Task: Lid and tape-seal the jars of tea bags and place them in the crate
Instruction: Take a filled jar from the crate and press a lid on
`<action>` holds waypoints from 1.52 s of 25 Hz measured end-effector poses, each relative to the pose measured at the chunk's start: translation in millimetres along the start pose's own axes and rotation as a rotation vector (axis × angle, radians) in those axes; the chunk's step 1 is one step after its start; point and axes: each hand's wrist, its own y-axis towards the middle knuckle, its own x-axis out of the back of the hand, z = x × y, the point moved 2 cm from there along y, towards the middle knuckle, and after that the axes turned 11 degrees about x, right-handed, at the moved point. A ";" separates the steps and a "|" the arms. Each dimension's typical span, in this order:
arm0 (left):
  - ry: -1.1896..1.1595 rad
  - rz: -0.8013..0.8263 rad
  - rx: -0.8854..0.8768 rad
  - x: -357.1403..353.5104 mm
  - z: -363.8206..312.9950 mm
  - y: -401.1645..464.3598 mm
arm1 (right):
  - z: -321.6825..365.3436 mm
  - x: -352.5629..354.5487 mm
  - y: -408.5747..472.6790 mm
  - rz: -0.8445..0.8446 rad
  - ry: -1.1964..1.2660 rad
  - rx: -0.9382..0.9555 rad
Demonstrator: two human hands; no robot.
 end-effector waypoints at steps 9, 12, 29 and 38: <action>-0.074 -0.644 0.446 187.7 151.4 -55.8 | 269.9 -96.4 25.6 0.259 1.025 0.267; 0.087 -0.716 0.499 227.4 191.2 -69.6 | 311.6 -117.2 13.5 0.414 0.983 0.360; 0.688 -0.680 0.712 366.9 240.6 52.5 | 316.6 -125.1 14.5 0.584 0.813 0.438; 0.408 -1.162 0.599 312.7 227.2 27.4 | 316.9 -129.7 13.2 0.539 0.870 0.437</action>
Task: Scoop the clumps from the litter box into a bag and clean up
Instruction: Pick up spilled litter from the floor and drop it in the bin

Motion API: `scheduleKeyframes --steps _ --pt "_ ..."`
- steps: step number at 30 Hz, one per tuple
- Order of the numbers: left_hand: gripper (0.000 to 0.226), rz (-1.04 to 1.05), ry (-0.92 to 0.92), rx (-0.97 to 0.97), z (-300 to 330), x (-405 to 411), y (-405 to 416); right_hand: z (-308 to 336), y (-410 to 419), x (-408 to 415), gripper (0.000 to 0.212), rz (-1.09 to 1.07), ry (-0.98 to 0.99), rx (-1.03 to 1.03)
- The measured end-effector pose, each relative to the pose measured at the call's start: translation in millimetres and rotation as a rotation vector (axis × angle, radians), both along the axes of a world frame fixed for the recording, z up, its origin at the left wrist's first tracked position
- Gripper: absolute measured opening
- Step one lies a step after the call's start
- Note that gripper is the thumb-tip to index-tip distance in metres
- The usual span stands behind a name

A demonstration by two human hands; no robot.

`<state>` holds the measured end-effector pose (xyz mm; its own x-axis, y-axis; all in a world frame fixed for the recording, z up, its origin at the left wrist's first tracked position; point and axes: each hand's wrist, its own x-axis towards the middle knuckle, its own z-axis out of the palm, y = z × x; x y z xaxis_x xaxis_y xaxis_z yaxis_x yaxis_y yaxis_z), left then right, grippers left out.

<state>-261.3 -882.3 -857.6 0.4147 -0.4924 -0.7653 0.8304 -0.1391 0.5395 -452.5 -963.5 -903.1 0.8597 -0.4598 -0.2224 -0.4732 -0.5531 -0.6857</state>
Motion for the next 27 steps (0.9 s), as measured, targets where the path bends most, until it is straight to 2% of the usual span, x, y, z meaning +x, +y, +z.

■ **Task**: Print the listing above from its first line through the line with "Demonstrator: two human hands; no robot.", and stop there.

■ **Task answer**:
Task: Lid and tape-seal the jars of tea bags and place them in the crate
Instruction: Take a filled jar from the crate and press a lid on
`<action>` holds waypoints from 1.52 s of 25 Hz measured end-effector poses, each relative to the pose measured at the chunk's start: translation in millimetres along the start pose's own axes and rotation as a rotation vector (axis × angle, radians) in those axes; the chunk's step 1 is one step after its start; point and axes: each hand's wrist, its own y-axis towards the middle knuckle, its own x-axis out of the back of the hand, z = x × y, the point moved 2 cm from there along y, towards the middle knuckle, and after that the axes turned 11 degrees about x, right-handed, at the moved point. A ";" separates the steps and a "|" the arms. Each dimension's typical span, in this order:
arm0 (left):
  - ry: -1.1896..1.1595 rad
  - rz: -0.8013..0.8263 rad
  - rx: -0.8854..0.8768 rad
  - x: -357.1403..353.5104 mm
  - z: -363.8206..312.9950 mm
  - y: -401.1645..464.3598 mm
arm1 (right):
  - z: -321.6825..365.3436 mm
  - x: -352.5629..354.5487 mm
  - y: -408.5747..472.6790 mm
  - rz: -0.8445..0.8446 rad
  - ry: -1.1964..1.2660 rad
  - rx: -0.9382..0.9555 rad
Demonstrator: two human hands; no robot.

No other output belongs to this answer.